Che cosa è successo al paziente
Un uomo di 83 anni è stato visitato in un centro specializzato dopo aver avuto problemi al cuore, in particolare una fibrillazione atriale (un tipo di battito cardiaco irregolare) e un ispessimento del muscolo del ventricolo sinistro (una parte del cuore). Nel suo passato medico ci sono pressione alta, colesterolo alto, diabete, un intervento alla mano e una recente lesione al braccio.
Durante la visita, il paziente appariva un po' confuso e guardava spesso la moglie, che lo assiste, prima di rispondere. Le sue risposte erano a volte sbagliate. La moglie ha riferito che la sua capacità di fare attività quotidiane era leggermente peggiorata.
Esami e risultati principali
- Il paziente prende diversi farmaci per il cuore e altre condizioni.
- Gli esami del sangue mostravano valori quasi normali di emoglobina e funzione renale, ma un marker cardiaco (NT-ProBNP) elevato, che indica stress al cuore.
- L'esame cardiaco (ECG) confermava la fibrillazione atriale e mostrava segnali tipici di amiloidosi.
- L'ecocardiogramma (un'ecografia del cuore) evidenziava pareti del cuore ispessite con caratteristiche tipiche della malattia, ma la funzione di pompa era ancora conservata.
- Il test del cammino dei 6 minuti mostrava una distanza ridotta percorsa dal paziente, indicando una limitazione fisica.
- Un questionario sulla qualità di vita legata al cuore dava un punteggio medio.
- Altri esami confermavano la diagnosi di amiloidosi cardiaca da transtiretina.
Valutazione multidimensionale geriatrica
Per capire meglio la situazione generale del paziente, è stata fatta una valutazione completa che ha considerato diversi aspetti:
- Orientamento nel tempo e nello spazio: il paziente era consapevole di dove si trovava e del motivo della visita.
- Autonomia nelle attività quotidiane di base: il paziente era indipendente in quasi tutte, tranne per l’incontinenza urinaria da sforzo.
- Autonomia nelle attività più complesse (strumentali): era autonomo in alcune, come usare il telefono, prendere medicine, guidare un motorino e gestire il denaro, ma aveva bisogno di aiuto per la spesa, cucina e pulizie.
- Test cognitivi: i risultati erano normali per la sua età, senza segni di demenza o Alzheimer.
- Nutrizione: il paziente era ben nutrito.
- Forza e mobilità: buona performance negli arti inferiori e velocità di cammino adeguata, che indicano un basso rischio di disabilità.
- Depressione: uno screening ha mostrato qualche segno di depressione.
- Fragilità: valutata come lieve, con uno stato definito "se la cava bene".
- Udito: è stata evidenziata una perdita dell’udito significativa.
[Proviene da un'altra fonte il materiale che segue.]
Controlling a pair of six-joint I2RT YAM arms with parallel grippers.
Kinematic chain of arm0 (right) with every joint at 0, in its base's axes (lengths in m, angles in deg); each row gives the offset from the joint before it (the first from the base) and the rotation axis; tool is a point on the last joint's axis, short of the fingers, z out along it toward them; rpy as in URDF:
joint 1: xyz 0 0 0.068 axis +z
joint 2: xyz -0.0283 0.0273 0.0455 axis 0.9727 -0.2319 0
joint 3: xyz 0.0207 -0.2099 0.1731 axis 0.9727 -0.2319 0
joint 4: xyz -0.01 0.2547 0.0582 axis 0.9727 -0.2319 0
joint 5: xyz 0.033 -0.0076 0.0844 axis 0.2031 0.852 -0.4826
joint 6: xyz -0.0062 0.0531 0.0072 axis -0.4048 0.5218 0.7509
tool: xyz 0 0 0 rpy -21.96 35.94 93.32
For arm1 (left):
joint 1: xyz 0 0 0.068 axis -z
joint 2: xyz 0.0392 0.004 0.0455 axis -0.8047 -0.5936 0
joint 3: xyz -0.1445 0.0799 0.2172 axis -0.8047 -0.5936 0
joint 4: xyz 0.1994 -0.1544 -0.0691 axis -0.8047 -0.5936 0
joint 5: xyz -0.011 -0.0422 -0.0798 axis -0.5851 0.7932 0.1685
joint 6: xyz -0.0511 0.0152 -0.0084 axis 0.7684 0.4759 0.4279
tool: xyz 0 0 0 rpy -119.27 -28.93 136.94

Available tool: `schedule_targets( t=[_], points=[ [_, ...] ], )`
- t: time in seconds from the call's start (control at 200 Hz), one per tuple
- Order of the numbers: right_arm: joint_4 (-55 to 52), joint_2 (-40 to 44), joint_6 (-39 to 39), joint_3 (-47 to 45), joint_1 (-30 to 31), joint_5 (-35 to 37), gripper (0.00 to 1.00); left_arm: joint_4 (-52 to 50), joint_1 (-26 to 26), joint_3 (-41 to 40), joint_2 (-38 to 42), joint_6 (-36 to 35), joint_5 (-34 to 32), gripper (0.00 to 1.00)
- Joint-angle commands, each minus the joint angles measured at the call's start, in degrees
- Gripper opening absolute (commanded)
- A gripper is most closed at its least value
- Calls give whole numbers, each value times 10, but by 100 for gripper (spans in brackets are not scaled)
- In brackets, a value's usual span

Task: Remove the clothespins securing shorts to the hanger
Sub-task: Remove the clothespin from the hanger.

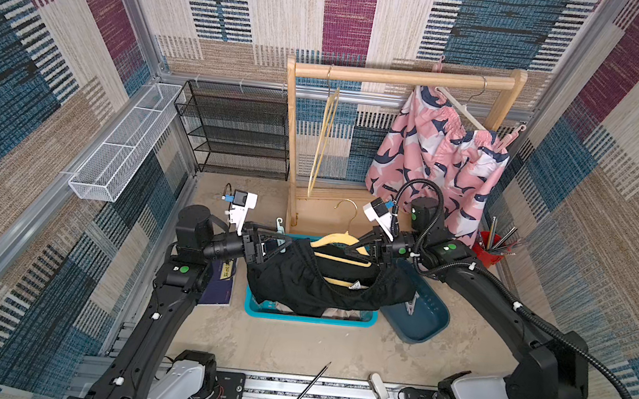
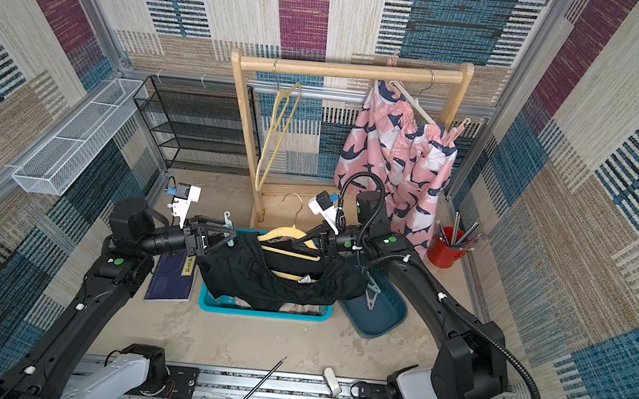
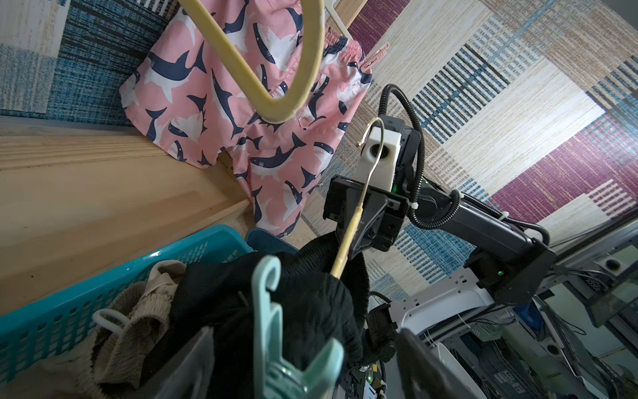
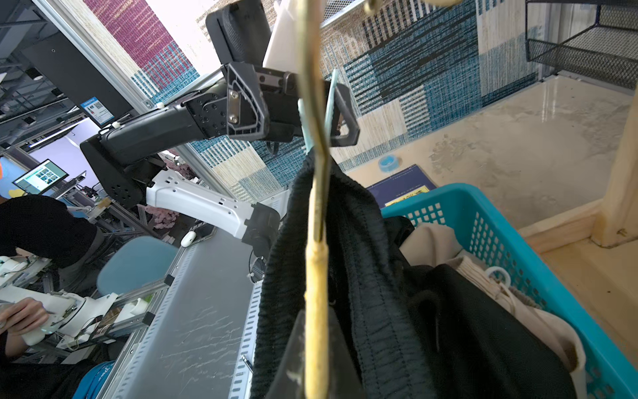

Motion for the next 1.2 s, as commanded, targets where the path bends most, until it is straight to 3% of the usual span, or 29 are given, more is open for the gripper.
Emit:
schedule_targets(
  t=[0.0,0.2,0.541,0.606,0.746,0.876,1.037,1.197],
  points=[
    [24,-9,7,13,1,1,0,33,0,-5,3,12,24,71],
    [15,-20,4,14,1,-7,0,58,1,-10,-3,26,28,49],
    [18,-19,3,3,4,-11,0,72,0,-8,-11,33,29,37],
    [18,-19,2,1,6,-12,0,72,0,-8,-10,32,29,44],
    [16,-17,-1,-4,7,-9,0,44,0,9,-11,13,21,77],
    [15,-11,-2,-9,7,-5,0,-34,0,46,-12,-40,3,95],
    [16,-5,-3,-15,7,-5,0,-84,0,66,-22,-75,6,97],
    [14,2,-5,-14,7,-6,0,-124,0,77,-27,-103,21,85]
  ],
)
Interpretazione e decisioni terapeutiche
La valutazione ha mostrato che, nonostante alcune difficoltà, il paziente mantiene una buona autonomia e una buona condizione fisica generale. La confusione osservata durante la visita cardiologica sembra più legata alla perdita dell’udito che a un vero problema cognitivo.
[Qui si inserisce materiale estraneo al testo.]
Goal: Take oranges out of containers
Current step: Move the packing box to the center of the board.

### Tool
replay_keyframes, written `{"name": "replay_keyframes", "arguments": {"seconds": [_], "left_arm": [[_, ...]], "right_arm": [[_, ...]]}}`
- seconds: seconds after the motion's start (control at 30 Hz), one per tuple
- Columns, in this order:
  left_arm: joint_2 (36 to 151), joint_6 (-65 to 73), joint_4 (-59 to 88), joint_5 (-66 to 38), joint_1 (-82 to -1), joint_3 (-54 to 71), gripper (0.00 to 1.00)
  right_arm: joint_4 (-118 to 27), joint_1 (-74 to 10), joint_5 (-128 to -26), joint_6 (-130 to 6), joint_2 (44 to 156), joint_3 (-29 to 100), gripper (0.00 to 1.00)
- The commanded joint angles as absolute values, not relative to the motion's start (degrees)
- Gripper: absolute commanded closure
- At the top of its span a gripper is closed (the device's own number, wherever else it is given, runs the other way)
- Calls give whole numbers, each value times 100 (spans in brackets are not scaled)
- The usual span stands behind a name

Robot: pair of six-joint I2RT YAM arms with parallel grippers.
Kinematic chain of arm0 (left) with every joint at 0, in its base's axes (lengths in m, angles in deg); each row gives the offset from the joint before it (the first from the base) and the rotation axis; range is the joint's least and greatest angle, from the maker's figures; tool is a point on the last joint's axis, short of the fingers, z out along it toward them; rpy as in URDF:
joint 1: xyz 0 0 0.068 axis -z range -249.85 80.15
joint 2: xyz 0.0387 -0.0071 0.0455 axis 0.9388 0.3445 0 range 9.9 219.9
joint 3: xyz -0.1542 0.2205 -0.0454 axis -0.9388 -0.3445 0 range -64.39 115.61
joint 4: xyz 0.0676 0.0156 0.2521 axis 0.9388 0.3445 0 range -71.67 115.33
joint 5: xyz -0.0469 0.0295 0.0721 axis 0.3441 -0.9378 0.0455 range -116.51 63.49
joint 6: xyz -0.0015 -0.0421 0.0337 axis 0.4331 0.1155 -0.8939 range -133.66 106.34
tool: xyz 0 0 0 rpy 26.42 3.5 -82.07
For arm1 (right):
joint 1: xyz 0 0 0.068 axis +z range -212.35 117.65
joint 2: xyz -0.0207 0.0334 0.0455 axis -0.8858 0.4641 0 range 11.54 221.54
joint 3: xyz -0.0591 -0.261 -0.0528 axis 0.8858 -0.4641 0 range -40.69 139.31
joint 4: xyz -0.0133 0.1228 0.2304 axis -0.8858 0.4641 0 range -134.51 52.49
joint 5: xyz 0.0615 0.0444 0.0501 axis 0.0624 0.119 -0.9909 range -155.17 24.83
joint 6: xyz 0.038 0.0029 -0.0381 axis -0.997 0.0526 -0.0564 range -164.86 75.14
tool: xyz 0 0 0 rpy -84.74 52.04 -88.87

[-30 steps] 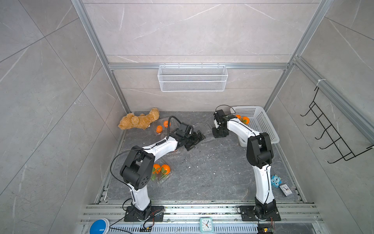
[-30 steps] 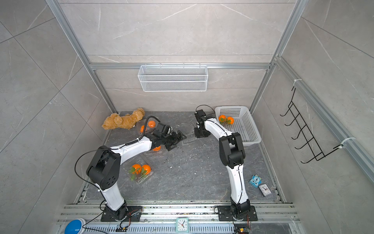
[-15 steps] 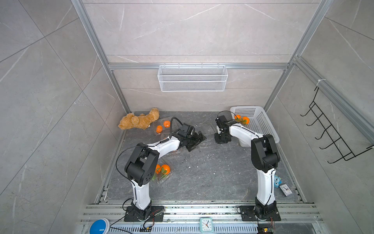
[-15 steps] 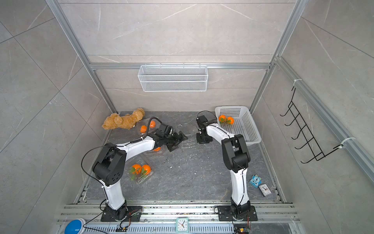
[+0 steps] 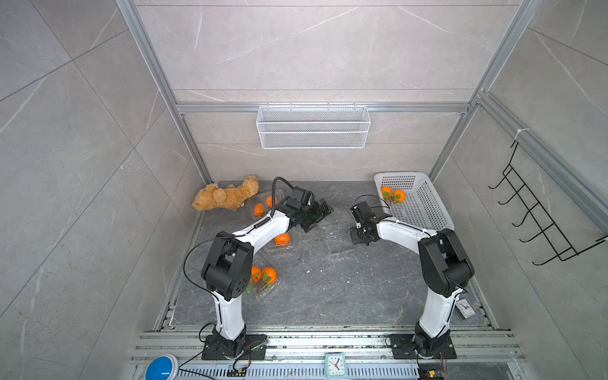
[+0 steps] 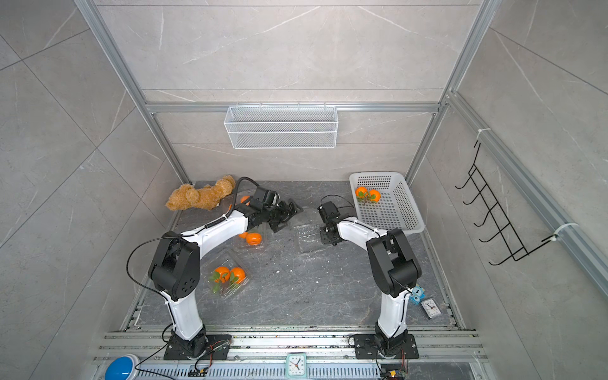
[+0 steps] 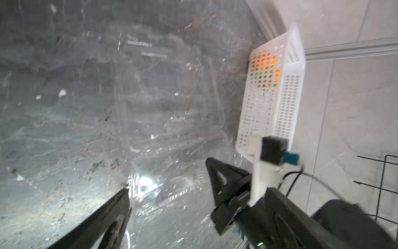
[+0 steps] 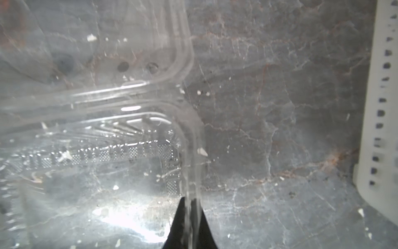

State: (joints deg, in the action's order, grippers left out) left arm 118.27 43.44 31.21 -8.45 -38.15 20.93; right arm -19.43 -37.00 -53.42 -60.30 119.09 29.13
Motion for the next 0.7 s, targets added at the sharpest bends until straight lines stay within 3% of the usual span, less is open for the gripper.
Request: {"name": "replay_keyframes", "arguments": {"seconds": [0.0, 0.3, 0.67], "left_arm": [[12185, 4149, 3287, -857, -3830, 2761, 1], [13740, 4875, 3121, -316, -3848, 4336, 1], [14703, 5377, 2613, -290, -3856, 4830, 1]], "right_arm": [[-2502, -3488, -4795, -6111, 11568, 2486, 95], [-2890, -3293, -4620, -6182, 11480, 2114, 96], [-3203, -3231, -4723, -6150, 11452, 1850, 97]]}}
Questi dati hanno permesso di decidere di iniziare una terapia specifica per l’amiloidosi cardiaca, chiamata Tafamidis, che può aiutare a rallentare la progressione della malattia.
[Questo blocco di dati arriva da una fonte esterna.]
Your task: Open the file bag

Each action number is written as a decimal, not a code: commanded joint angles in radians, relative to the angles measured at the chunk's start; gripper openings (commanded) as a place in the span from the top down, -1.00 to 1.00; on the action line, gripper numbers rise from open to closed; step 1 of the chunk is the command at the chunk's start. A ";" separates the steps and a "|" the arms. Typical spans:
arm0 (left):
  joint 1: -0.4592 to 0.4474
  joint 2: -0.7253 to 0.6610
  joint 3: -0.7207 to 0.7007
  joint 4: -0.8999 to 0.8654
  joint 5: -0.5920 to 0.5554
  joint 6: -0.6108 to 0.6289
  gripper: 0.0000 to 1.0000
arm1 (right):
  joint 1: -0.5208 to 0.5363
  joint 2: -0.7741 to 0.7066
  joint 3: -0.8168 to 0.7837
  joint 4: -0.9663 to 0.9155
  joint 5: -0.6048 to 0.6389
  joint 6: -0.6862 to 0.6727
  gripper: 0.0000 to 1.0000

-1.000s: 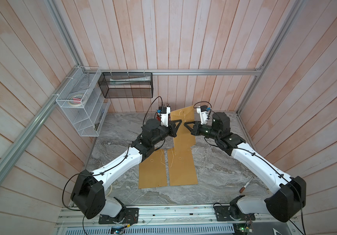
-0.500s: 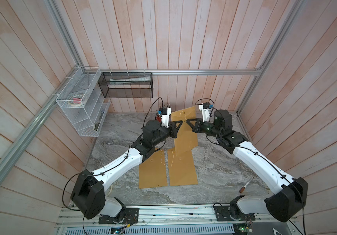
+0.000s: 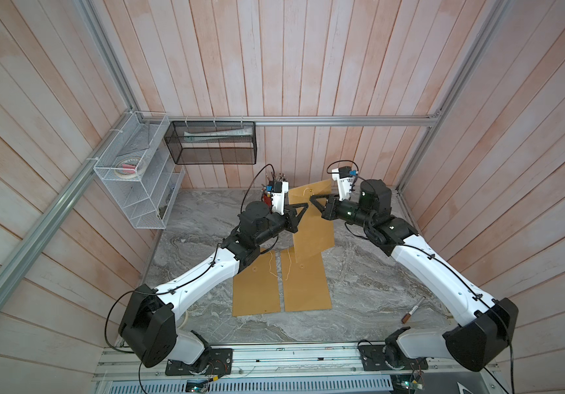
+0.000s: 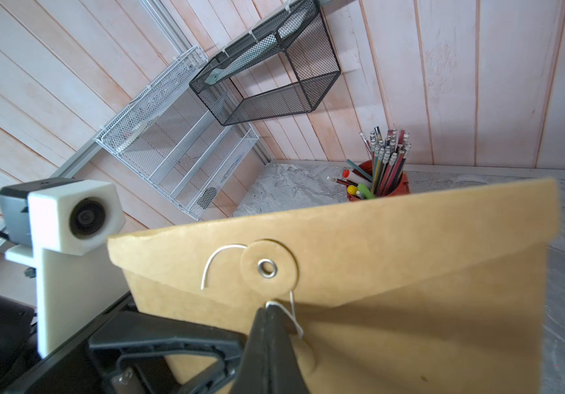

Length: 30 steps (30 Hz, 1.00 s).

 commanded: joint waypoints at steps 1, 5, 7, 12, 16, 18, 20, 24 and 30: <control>-0.009 -0.006 -0.006 0.023 0.035 0.008 1.00 | 0.020 0.021 0.040 -0.002 -0.029 -0.024 1.00; -0.009 -0.008 -0.007 0.026 0.026 0.008 1.00 | 0.033 0.032 0.053 -0.005 -0.038 -0.027 1.00; -0.009 -0.012 -0.007 0.028 0.017 0.008 1.00 | 0.040 0.032 0.053 -0.007 -0.037 -0.029 1.00; -0.006 -0.017 0.003 0.034 -0.023 0.009 1.00 | 0.050 0.015 0.033 -0.006 -0.029 -0.022 1.00; 0.001 -0.019 0.007 0.037 -0.041 0.005 1.00 | 0.051 -0.007 0.006 0.006 -0.028 -0.009 1.00; 0.005 -0.022 0.005 0.041 -0.048 0.002 1.00 | 0.053 -0.019 -0.009 0.010 -0.029 -0.002 1.00; 0.010 -0.023 0.003 0.046 -0.051 -0.003 1.00 | 0.052 -0.029 -0.023 0.014 -0.027 0.003 1.00; 0.018 -0.024 -0.006 0.058 -0.055 -0.013 1.00 | 0.052 -0.045 -0.045 0.021 -0.028 0.013 1.00; 0.025 -0.026 -0.010 0.073 -0.057 -0.020 1.00 | 0.052 -0.061 -0.066 0.026 -0.039 0.022 1.00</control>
Follow-up e risultati a un anno
Dopo un anno di trattamento con Tafamidis, il paziente è rimasto stabile dal punto di vista cardiaco, senza necessità di aumentare i diuretici e senza visite di emergenza. La sua autonomia è rimasta sostanzialmente invariata.
In conclusione
Una valutazione completa che considera diversi aspetti della salute di una persona anziana può fornire informazioni importanti per scegliere il trattamento più adatto. Nel caso di questo paziente con amiloidosi cardiaca da transtiretina, la valutazione multidimensionale ha permesso di distinguere tra problemi cognitivi reali e difficoltà legate all’udito, supportando la decisione di iniziare una terapia specifica con buoni risultati a un anno.